As shown in the results of Table 1, in the protective films of Examples, the antireflection layer was free from distortion and the releasability was good. On the other hand, in Comparative Example 1 where the thickness of the pressure-sensitive adhesive layer was too thick, distortion of the antireflection layer occurred, and in Comparative Example 2 where the adhesive force ratio was too large, the peelability was poor and the shrinkage ratio was too large. In, distortion of the antireflection layer occurred.

Claims (5)

A pressure-sensitive adhesive layer having a thickness of 15 μm or less is provided on the base film, the shrinkage after heating at 120 ° C. for 1 hour is 1.5% or less, and the tensile speed with respect to the surface of the antireflection layer for evaluation is 30 m / min. A protective film for an antireflection layer, wherein the ratio (high-speed peeling / low-speed peeling) of the adhesive force at the time of peeling at a tensile speed of 0.3 m / min to the adhesive force at a peeling speed of 0.3 m / min is 2.0 or less.
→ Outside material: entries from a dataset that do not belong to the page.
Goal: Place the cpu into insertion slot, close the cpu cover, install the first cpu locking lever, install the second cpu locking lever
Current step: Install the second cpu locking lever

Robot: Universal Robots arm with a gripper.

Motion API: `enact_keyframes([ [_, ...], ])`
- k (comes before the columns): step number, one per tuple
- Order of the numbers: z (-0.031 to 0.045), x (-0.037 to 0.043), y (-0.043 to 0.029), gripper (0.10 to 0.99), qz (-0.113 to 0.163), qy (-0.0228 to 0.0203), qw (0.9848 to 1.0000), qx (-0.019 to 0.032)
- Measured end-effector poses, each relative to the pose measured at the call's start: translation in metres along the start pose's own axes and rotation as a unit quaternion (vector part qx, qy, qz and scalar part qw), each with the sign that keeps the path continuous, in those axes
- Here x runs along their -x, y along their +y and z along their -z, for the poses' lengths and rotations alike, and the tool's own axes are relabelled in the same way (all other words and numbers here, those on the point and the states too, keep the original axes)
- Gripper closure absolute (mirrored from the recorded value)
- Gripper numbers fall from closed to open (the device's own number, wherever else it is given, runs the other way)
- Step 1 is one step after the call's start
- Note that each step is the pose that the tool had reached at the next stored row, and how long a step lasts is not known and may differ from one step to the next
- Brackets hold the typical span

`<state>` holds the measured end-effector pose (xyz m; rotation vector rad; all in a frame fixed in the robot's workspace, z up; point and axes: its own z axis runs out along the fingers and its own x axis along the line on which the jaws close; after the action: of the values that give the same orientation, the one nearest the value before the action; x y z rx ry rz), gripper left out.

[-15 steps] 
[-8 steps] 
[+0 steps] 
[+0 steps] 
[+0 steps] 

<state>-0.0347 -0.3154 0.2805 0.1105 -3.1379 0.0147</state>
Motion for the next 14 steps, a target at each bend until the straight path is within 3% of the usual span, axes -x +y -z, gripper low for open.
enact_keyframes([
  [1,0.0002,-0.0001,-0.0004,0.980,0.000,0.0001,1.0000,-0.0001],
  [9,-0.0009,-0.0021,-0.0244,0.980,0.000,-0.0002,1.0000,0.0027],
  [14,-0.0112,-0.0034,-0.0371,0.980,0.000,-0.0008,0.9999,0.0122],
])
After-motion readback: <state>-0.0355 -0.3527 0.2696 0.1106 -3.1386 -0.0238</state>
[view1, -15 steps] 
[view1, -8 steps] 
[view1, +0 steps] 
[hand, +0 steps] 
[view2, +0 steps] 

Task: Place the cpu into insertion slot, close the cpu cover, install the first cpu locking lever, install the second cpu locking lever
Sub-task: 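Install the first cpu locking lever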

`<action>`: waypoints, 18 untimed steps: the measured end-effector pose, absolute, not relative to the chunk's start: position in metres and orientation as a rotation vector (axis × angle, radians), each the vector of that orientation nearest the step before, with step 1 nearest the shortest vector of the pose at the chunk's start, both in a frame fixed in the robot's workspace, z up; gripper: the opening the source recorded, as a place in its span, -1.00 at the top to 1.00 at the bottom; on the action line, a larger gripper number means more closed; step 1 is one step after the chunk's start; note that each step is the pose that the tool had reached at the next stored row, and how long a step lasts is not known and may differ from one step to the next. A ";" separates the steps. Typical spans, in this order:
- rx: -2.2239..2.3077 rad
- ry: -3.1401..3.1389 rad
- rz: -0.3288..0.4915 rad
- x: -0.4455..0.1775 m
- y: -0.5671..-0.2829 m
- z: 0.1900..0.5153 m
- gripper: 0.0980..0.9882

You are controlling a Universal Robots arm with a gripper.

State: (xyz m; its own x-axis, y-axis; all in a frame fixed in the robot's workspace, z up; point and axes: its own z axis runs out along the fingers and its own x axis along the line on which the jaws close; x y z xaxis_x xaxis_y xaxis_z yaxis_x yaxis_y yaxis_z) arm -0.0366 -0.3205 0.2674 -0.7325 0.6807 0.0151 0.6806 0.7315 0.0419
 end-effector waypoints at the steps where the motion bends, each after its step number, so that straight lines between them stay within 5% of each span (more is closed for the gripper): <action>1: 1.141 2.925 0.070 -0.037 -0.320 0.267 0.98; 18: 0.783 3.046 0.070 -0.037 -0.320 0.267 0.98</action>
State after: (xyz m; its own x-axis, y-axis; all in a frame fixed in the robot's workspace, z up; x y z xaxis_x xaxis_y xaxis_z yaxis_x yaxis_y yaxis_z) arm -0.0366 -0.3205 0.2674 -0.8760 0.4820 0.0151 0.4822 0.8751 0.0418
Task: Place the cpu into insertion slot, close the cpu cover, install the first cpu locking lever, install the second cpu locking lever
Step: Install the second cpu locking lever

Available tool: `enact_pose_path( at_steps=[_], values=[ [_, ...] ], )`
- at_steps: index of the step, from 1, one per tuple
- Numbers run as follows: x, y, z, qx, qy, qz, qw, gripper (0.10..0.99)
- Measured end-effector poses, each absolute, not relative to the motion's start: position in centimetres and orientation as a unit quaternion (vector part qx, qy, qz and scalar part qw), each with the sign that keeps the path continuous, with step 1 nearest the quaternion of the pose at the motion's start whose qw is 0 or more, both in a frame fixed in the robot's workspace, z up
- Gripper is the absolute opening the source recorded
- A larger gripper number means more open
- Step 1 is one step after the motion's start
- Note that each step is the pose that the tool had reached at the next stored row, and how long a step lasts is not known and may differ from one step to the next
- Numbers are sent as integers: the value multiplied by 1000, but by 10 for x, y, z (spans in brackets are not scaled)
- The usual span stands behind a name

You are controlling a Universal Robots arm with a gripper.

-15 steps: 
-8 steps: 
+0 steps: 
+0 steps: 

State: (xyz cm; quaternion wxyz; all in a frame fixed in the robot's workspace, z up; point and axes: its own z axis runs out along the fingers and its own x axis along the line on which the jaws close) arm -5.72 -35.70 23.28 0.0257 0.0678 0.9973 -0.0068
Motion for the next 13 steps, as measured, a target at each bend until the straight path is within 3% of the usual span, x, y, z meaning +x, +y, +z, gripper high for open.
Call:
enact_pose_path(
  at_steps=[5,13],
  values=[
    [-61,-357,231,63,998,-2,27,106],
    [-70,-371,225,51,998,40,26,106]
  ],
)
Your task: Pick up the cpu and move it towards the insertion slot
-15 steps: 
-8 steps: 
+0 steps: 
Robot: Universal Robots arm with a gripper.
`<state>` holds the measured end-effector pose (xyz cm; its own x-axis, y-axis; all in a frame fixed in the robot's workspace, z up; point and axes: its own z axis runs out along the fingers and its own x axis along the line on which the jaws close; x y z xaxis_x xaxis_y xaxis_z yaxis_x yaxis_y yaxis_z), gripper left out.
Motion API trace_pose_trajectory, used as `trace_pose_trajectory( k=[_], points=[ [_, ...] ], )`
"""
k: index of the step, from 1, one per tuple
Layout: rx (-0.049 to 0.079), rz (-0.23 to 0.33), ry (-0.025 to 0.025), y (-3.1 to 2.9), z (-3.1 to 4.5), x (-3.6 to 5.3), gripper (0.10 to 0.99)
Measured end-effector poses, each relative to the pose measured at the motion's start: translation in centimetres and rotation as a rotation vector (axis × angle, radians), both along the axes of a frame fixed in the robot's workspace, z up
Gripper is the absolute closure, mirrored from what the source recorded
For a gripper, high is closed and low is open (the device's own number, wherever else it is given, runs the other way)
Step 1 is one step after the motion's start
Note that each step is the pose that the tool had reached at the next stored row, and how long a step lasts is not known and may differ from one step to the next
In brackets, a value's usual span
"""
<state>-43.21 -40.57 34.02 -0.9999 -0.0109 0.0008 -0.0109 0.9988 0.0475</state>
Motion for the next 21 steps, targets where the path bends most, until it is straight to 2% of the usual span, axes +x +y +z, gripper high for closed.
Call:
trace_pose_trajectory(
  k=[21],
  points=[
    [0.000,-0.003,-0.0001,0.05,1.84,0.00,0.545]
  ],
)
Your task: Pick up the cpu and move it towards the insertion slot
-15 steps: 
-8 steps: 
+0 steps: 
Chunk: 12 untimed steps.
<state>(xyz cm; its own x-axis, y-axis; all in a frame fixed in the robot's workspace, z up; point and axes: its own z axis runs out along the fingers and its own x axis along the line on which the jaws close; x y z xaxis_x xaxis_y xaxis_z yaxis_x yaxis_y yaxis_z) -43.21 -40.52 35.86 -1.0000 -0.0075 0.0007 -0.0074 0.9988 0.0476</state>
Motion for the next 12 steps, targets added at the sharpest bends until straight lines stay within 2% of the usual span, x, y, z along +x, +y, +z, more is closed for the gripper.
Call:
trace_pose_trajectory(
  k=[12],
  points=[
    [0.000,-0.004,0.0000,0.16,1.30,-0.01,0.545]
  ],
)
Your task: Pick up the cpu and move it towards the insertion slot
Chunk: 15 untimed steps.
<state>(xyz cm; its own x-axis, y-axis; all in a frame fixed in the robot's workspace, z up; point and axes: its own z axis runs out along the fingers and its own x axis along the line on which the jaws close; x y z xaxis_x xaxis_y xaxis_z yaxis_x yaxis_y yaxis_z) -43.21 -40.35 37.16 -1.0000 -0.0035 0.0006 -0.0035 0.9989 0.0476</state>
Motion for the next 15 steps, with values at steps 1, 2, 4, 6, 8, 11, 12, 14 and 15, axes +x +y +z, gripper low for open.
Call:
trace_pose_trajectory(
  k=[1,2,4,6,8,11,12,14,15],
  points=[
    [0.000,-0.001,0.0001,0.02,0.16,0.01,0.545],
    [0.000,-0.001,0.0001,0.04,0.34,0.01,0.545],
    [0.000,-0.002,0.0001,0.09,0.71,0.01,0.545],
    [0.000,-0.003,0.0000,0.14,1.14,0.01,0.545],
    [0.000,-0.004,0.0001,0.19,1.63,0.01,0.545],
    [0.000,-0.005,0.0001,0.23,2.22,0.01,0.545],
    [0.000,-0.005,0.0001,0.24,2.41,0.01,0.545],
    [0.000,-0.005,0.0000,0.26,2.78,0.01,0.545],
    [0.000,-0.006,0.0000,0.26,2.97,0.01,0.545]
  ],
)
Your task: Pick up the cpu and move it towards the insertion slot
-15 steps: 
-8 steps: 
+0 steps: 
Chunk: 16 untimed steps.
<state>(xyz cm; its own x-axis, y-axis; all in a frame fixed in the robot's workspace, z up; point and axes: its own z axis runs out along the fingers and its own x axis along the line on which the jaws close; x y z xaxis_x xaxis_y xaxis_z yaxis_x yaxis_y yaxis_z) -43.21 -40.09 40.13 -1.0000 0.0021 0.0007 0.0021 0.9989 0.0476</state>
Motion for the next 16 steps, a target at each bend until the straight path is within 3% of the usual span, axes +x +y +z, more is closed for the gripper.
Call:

The protective film for an antireflection layer according to claim 1, wherein the pressure-sensitive adhesive layer contains an acrylic pressure-sensitive adhesive. 3. The protective film for an anti-reflection layer according to claim 1, wherein the base film is made of a polyethylene terephthalate film. In an optical member with an anti-reflection layer in which a protective film is attached to the surface of an optical member having an anti-reflection layer provided on the outermost surface, the protective film has a pressure-sensitive adhesive layer having a thickness of 15 μm or less provided on a base film. The shrinkage after heating at 120 ° C. for 1 hour is 1.5% or less, and the adhesive strength at the time of peeling at a tensile speed of 30 m / min against the surface of the antireflection layer and the tensile speed of 0.3 m / min. An optical member with an anti-reflection layer, wherein the ratio of the adhesive strength at the time of peeling (high-speed peeling / low-speed peeling) to 2.0 or less. The optical member with an antireflection layer according to claim 4, wherein the optical member is an antireflection filter.